Google’s AI Ethics Council Is Collapsing After a Week

Google’s AI Ethics Council Is Collapsing After a Week

Last week, Google announced the formation of an Advanced Technology External Advisory Council (ATEAC). The purpose of ATEAC was to consider the complex challenges that might arise while developing AI technology and to provide diverse perspectives on these issues. Google isn’t the first company to take these sorts of steps, as Microsoft has its own AI advisory board as well.

But all isn’t well with Google’s AI advisory. Less than a week after the announcement, it’s falling apart. On Saturday, behavioral economist and privacy researcher Alessandro Acquisti tweeted:

I'd like to share that I've declined the invitation to the ATEAC council. While I'm devoted to research grappling with key ethical issues of fairness, rights & inclusion in AI, I don't believe this is the right forum for me to engage in this important work. I thank (1/2)

— alessandro acquisti (@ssnstudy) March 30, 2019

On Monday, Google employees began advocating for the removal of another member: Kay Cole James. As president of the Heritage Foundation, James has made a number of statements Google employees view as anti-trans, anti-LGBTQ, and anti-immigrant. Google has been hammered by employee protests over the past year over both its secret effort to resume service in China and its forced arbitration policies. The second issue, at least, has been changed — Google no longer requires employees to submit to forced arbitration. The status of its efforts to build a new, censorship-friendly search engine remains unclear.

According to council member Joanna J. Bryson, Google’s push to include the president of the Heritage Foundation is an attempt to appear socially diverse by including a range of viewpoints on the development of AI.

Yes, I'm worried about that too, but overall I think what I know is more useful than my level of fame is validating. I know that I have pushed them before on some of their associations, and they say they need diversity in order to be convincing to society broadly, e.g. the GOP.

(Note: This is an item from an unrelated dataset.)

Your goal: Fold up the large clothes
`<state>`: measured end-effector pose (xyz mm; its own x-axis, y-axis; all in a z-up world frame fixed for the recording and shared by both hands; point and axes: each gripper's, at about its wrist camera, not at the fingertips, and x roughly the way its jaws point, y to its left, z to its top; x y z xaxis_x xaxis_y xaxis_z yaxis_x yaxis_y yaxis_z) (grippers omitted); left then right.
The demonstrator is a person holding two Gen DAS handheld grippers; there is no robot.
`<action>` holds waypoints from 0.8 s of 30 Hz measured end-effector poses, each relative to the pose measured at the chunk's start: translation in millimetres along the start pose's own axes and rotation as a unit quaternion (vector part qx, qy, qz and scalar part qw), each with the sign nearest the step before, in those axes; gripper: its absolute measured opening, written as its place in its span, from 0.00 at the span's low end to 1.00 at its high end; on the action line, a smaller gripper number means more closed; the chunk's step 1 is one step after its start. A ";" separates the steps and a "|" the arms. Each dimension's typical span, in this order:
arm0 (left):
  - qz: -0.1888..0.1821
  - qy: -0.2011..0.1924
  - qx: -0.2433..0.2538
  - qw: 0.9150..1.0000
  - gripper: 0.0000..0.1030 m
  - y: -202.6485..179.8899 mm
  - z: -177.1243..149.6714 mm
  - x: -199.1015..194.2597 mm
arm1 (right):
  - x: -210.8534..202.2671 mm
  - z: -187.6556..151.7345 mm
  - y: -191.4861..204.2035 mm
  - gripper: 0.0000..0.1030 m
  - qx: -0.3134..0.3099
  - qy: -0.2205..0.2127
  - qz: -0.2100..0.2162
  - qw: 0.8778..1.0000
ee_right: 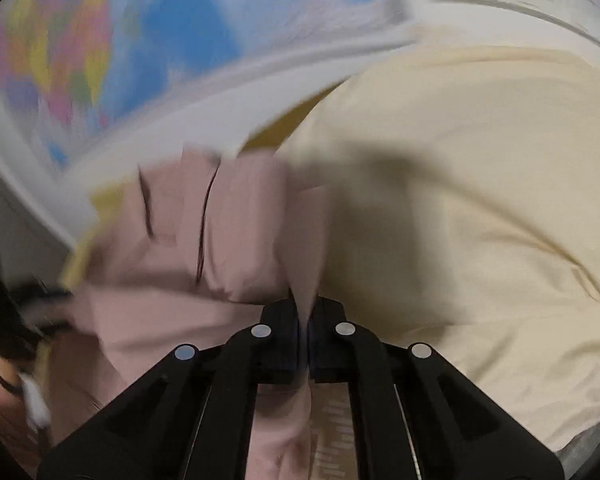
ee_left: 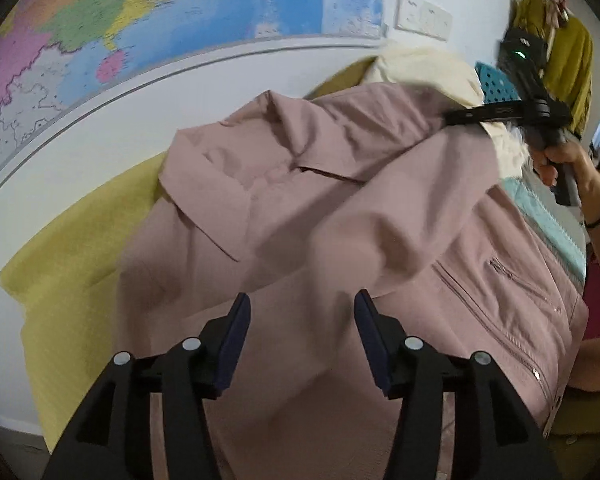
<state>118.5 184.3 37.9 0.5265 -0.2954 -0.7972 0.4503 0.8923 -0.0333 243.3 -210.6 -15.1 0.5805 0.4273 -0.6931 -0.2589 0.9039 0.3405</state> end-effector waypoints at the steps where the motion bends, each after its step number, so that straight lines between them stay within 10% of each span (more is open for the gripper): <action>1: -0.006 -0.001 -0.010 1.000 0.51 6.4 1.7 1.1 | 1.4 1.2 -6.3 0.02 0.013 0.001 -0.001 1.000; 6: -0.023 0.027 -0.015 0.999 0.58 21.1 3.4 20.3 | 24.0 -6.1 -34.7 0.02 0.074 0.023 0.011 0.997; 11: -0.092 -0.031 0.010 0.995 0.62 18.5 -6.8 -12.5 | 21.6 -8.9 -32.7 0.02 0.071 0.016 0.018 0.997; 16: -0.063 0.002 0.075 0.995 0.67 -11.4 -18.3 -5.4 | 19.1 -8.9 -28.3 0.03 0.063 0.016 0.025 0.998; 20: -0.017 0.089 0.095 0.991 0.36 -19.4 -26.5 40.1 | 19.5 -9.8 -29.0 0.03 0.068 0.019 0.029 0.997; 22: -0.023 0.098 0.080 0.992 0.05 -13.1 -25.2 44.7 | 17.7 -10.5 -29.3 0.03 0.067 0.019 0.029 0.997; 24: -0.031 0.097 0.056 0.993 0.04 -5.4 -18.6 41.0 | 16.9 -9.9 -26.6 0.03 0.066 0.020 0.031 0.997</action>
<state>124.3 173.7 -5.8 0.3518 -0.2684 -0.8968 0.5605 0.8277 -0.0278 252.4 -227.3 -42.1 0.5346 0.4843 -0.6926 -0.1872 0.8670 0.4618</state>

— Joanna J Bryson (@j2bryson) March 26, 2019

The activists concerned about the ways invisible bias can impact the development of algorithms have a very real point. Algorithmic bias is a real problem that a number of companies are struggling with. Serious questions have been raised about the accuracy of software used to predict recidivism rates. Amazon had to scrap a recruiting tool because it was biased against women. Tests have shown that the software packages used in self-driving vehicles properly identify white people as pedestrians significantly more often than people with darker skin tones. Google had to remove gendered pronouns from its Smart Compose feature in Gmail because the software wasn’t able to correctly predict the gender of the person being responded to. Four years ago, Google had to scramble when Google Photos started labeling images of black people as gorillas. And while Amazon’s facial recognition technology proved not to work well on non-white people, the company had no problem trying to sell it to ICE anyway.

These are issues that should concern everyone. Accuracy does not have a political affiliation. Turning over various functions and evaluations to an artificial intelligence is only a positive goal if the end result is better or more fair outcomes for everyone, including the people being evaluated. It is not clear how much power anyone on Google’s AI board will have, nor what kind of weight will be attached to their findings. But people aren’t crazy to be asking serious questions about what kind of testing is being done to ensure that algorithmic bias is dealt with.

The recent Lion Air and Ethiopian Airlines Flight 302 crashes can themselves be considered in terms of algorithmic bias. Last week, the New York Times reported that extensive crash simulations have confirmed that the Lion Air pilots last November had less than 40 seconds to avoid crashing. This would have only been possible had they been trained on precisely which actions to take and followed them to the letter. Instead, the pilots repeatedly attempted to cancel the MCAS system’s override in an incorrect fashion.

In the Lion Air crash, pilots used the thumb switch more than two dozen times to try to override the system. The system kept engaging nonetheless, most likely because of bad readings from a sensor, until the plane crashed into the Java Sea, killing all 189 people on board.

The algorithm, in this case, was biased towards its own reading. The system was not designed to consider whether repeated pilot attempts to cancel the MCAS should be considered as evidence of a failure or malfunction within the MCAS itself.

When human beings and AI come into contact, there’s the potential for unexpected, undesired, and unintended outcomes. No one at Boeing was trying to build an autopilot system that could cause a plane to crash. No computer vision developer wants to build an identification system that fails to recognize pedestrians, regardless of their skin color. But these problems are happening, and the only way to stop them is to acknowledge that.

A quote by Alyssa Foote at Wired sums the situation up extremely well. Foote worked at Facebook as head of global election integrity ops. She writes:

I did not know anyone who intentionally wanted to incorporate bias into their work. But I also did not find anyone who actually knew what it meant to counter bias in any true and methodical way.

These are issues that everyone should be concerned by. The push to include algorithms and AI at all levels of decision-making, from self-driving cars to loan applications, is already underway. We cannot shirk from the responsibility of ensuring such systems are robust, accurate, and fair, that they measure what they claim to measure, and that they do not contain bugs or flaws that mistakenly harm some groups or people through no fault of their own, regardless of who those groups happen to be.